**** TASK INPUTS ****

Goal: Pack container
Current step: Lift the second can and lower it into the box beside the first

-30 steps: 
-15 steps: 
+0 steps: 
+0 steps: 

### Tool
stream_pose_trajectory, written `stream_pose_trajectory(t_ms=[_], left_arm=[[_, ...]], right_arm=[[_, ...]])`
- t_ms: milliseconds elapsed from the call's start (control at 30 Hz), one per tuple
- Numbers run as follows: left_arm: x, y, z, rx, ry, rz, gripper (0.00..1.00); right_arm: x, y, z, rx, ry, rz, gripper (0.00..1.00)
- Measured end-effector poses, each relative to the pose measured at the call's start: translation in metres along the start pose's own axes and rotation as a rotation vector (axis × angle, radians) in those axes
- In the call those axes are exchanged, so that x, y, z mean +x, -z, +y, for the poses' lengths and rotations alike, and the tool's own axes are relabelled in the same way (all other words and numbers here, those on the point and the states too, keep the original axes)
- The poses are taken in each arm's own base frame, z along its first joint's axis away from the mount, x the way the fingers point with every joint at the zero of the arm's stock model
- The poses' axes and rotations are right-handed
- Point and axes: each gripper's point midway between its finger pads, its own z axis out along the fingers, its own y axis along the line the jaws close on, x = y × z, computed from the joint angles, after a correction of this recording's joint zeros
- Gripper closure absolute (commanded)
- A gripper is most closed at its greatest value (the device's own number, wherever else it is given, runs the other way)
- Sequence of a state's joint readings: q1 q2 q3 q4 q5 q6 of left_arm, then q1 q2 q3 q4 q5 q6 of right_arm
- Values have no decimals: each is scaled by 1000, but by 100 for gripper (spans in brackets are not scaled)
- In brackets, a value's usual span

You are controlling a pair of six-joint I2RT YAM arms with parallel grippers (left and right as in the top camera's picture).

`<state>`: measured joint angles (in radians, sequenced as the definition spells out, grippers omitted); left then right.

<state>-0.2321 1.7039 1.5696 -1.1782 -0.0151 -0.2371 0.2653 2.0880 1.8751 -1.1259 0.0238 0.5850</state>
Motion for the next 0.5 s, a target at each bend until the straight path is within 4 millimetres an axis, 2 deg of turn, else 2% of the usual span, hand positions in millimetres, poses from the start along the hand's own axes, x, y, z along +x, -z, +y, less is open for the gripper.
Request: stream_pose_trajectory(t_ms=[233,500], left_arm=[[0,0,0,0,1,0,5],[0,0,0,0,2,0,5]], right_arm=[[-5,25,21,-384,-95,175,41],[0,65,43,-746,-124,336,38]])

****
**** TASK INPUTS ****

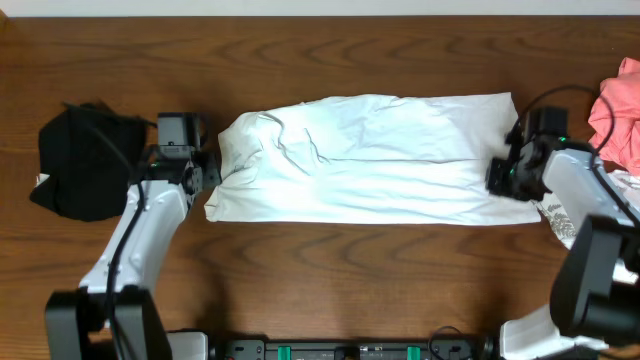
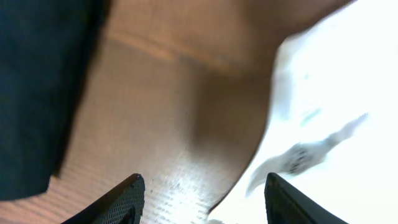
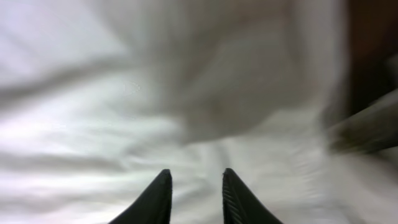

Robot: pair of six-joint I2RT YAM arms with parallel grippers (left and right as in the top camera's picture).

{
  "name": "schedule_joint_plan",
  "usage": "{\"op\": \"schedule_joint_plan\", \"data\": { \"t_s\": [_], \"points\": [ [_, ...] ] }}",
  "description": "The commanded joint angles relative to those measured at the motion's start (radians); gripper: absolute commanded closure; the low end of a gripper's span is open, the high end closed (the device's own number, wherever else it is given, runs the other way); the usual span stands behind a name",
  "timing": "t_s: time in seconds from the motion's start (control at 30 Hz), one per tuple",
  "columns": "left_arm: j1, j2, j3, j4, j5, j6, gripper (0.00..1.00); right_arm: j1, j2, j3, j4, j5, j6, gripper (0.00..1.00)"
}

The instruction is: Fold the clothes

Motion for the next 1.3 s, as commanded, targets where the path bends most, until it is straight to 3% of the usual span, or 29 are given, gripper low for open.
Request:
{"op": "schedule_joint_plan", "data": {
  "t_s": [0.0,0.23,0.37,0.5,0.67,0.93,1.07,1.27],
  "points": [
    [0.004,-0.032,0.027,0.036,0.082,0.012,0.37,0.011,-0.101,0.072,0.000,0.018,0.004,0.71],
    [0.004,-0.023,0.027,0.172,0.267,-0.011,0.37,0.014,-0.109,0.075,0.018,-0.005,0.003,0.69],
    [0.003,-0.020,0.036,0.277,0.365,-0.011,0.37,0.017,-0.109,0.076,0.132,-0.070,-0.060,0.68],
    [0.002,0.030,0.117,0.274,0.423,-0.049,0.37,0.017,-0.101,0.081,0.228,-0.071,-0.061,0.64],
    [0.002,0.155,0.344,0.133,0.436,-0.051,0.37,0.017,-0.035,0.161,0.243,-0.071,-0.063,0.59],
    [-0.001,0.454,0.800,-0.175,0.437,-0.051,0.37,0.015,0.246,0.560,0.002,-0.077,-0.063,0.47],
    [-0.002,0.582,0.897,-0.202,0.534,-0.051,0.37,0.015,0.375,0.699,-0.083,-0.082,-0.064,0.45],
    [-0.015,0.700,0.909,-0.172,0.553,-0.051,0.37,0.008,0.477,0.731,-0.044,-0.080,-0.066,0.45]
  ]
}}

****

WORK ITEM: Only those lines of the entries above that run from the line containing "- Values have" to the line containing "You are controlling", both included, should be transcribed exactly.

REPLY:
- Values have no decimals: each is scaled by 1000, but by 100 for gripper (spans in brackets are not scaled)
- In brackets, a value's usual span

You are controlling a pair of six-joint I2RT YAM arms with parallel grippers (left and right as in the top camera's picture).

Nothing more remains to be done for this exercise.